Las instituciones existen por una exigencia de la realidad. Normalmente a esa realidad se ha arribado después de sacrificios considerables y cruentos de vidas humanas. Ni los derechos y garantías personales individuales o sociales, ni los derechos humanos, ni la división de poderes, ni el Estado de Derecho mismo, han aparecido sin antes que corrieran ríos de sangre para que las mismas cobraran vida.

Después de esas luchas, y no antes, el derecho organizó esa realidad a través de reglas de conductas estables y exigibles bajo amenaza de coacción para quien pretendiera violarlas.

Los entes de control no son sino instituciones impuestas por la realidad de un Estado frente a cuyo gobierno democráticamente elegido las personas comunes desconfían y por la realidad consistente en que esas personas comunes son débiles en relación a los poderosos. Para arribar a estas convicciones se debió también experimentar severos sacrificios por parte de quienes fueron y continúan siendo- víctimas, particularmente cuando se  es débil estructural, como es el caso de los consumidores o usuarios.

De allí que son presupuestos necesarios para que exista la institución entes de control que los mismos sean independientes de los órganos políticos y que estén constituidos por expertos, es decir, no por políticos.

Cuando se trata de controlar los servicios públicos, las exigencias son las mismas que para los demás entes de control: independencia organizacional y experticia en su configuración personal.

Si se tratare de controlar servicios públicos prestados por operadores privados, y no por un organismo del propio Estado, la independencia del ente de control debe existir no sólo frente a los actores políticos sino frente a los operadores privados y a los propios usuarios de esos servicios.

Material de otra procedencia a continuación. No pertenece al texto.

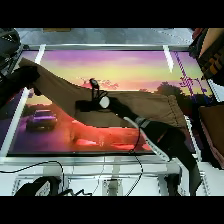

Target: Fold the clothes and pants, and hang the long-sleeved shirts on hangers.

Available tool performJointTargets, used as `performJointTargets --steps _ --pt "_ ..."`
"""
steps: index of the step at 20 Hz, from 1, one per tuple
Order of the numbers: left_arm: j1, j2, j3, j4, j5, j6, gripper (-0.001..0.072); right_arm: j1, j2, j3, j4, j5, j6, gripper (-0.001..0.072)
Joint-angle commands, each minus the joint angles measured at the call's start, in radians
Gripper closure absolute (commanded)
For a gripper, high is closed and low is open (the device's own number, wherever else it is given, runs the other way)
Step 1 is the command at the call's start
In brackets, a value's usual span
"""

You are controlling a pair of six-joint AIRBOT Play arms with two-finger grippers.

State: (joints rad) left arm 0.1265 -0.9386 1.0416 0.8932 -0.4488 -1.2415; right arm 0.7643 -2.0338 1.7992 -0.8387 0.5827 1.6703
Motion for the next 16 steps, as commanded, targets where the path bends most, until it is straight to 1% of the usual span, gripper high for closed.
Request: performJointTargets --steps 1,4,6,8,10,11,12,13,14,16 --pt "-0.004 0.003 0.000 -0.042 -0.005 0.000 0.0689 0.064 -0.067 0.082 0.000 -0.009 0.046 0.0681" --pt "-0.005 -0.007 0.000 -0.042 -0.006 0.000 0.0690 0.047 -0.067 0.082 -0.005 0.001 0.045 0.0680" --pt "-0.016 -0.028 0.000 -0.042 -0.009 0.000 0.0690 0.008 -0.060 0.082 -0.015 0.058 0.041 0.0680" --pt "-0.063 -0.065 0.000 -0.043 -0.008 0.000 0.0690 -0.061 -0.038 0.082 -0.051 0.145 0.040 0.0680" --pt "-0.151 -0.122 0.000 -0.042 0.017 0.013 0.0689 -0.152 -0.006 0.082 -0.068 0.251 0.038 0.0680" --pt "-0.204 -0.157 0.000 -0.042 0.060 0.048 0.0690 -0.199 0.015 0.082 -0.076 0.308 0.036 0.0680" --pt "-0.265 -0.198 0.001 -0.042 0.121 0.060 0.0690 -0.247 0.040 0.082 -0.087 0.364 0.014 0.0680" --pt "-0.324 -0.237 0.001 -0.043 0.167 0.060 0.0690 -0.296 0.070 0.082 -0.093 0.423 -0.029 0.0680" --pt "-0.390 -0.279 0.001 -0.066 0.199 0.060 0.0690 -0.340 0.100 0.082 -0.101 0.473 -0.064 0.0680" --pt "-0.513 -0.355 0.001 -0.120 0.226 0.060 0.0690 -0.424 0.162 0.082 -0.123 0.554 -0.098 0.0679"
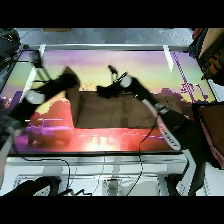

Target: Fold the clothes and pants, and hang the long-sleeved shirts on hangers.

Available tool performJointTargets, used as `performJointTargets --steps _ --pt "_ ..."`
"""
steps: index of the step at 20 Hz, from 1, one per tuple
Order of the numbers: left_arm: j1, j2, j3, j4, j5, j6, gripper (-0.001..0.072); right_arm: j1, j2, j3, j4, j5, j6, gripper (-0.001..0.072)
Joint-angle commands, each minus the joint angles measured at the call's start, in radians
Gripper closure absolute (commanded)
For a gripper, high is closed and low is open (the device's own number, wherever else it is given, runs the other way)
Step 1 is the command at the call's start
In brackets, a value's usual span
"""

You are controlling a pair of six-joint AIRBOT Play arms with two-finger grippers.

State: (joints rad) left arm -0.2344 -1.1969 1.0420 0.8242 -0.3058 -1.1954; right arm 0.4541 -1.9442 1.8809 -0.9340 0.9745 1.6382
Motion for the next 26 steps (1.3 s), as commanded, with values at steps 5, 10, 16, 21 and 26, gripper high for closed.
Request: performJointTargets --steps 5,10,16,21,26 --pt "-0.386 -0.222 0.000 -0.066 0.203 0.014 0.0690 -0.265 0.208 0.000 -0.113 0.214 -0.088 0.0680" --pt "-0.422 -0.218 0.000 -0.066 0.167 0.014 0.0028 -0.351 0.249 0.000 -0.147 0.222 -0.087 0.0679" --pt "-0.146 -0.121 0.000 -0.007 -0.172 0.014 -0.0003 -0.414 0.248 0.000 -0.312 0.325 -0.113 0.0680" --pt "0.216 -0.150 0.000 0.047 -0.533 0.014 0.0007 -0.448 0.248 0.000 -0.327 0.349 -0.192 0.0680" --pt "0.317 -0.292 0.000 0.033 -0.601 0.137 0.0007 -0.447 0.248 0.000 -0.320 0.342 -0.192 0.0679"
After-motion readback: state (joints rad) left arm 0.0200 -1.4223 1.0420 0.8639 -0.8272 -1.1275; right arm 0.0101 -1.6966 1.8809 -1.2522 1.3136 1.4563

En otras palabras, un ente de  control no debe ser capturado ni por los poderes políticos, ni por los operadores privados, ni por los usuarios, constituyendo la experticia de sus componentes la principal garantía para evitar que esa captura se produzca, toda vez que se supone que sus conocimientos han de impedir que intereses ajenos se impongan a aquellos por los cuales el ente debe velar.

El caso de la CNRT.

Ahora bien, en el caso de la tragedia de Once aún es prematuro para conocer con certeza qué ocurrió  y, por tanto, quién o quiénes son los responsables de semejante desgracia. 

Sin embargo, el marco referencial institucional y los específicos antecedentes no son  benévolos en cuanto al respeto institucional requerido precisamente para evitar que hechos como el de Once ocurran y de esa manera tutelar a los débiles estructurales, en el caso, los usuarios muertos, heridos y aquellos cuyo trauma los acompañarán previsiblemente por el resto de sus vidas.

Ello así porque el poder  político, ya desde los años noventa, ha mostrado una ausencia de comprensión manifiesta por la institucionalidad de los entes de control.

Ni la independencia organizacional ni la requerida experticia personal a nivel directivo y a todo nivel, se han respetado. Y aún cuando los agentes públicos que presten tareas en el ámbito de dichos entes las cumplan de manera encomiable, si la institucionalidad no se respeta sus esfuerzos serán vanos.

*Profesor de la Universidad Nacional de Córdoba y de la Universidad Católica de Córdoba.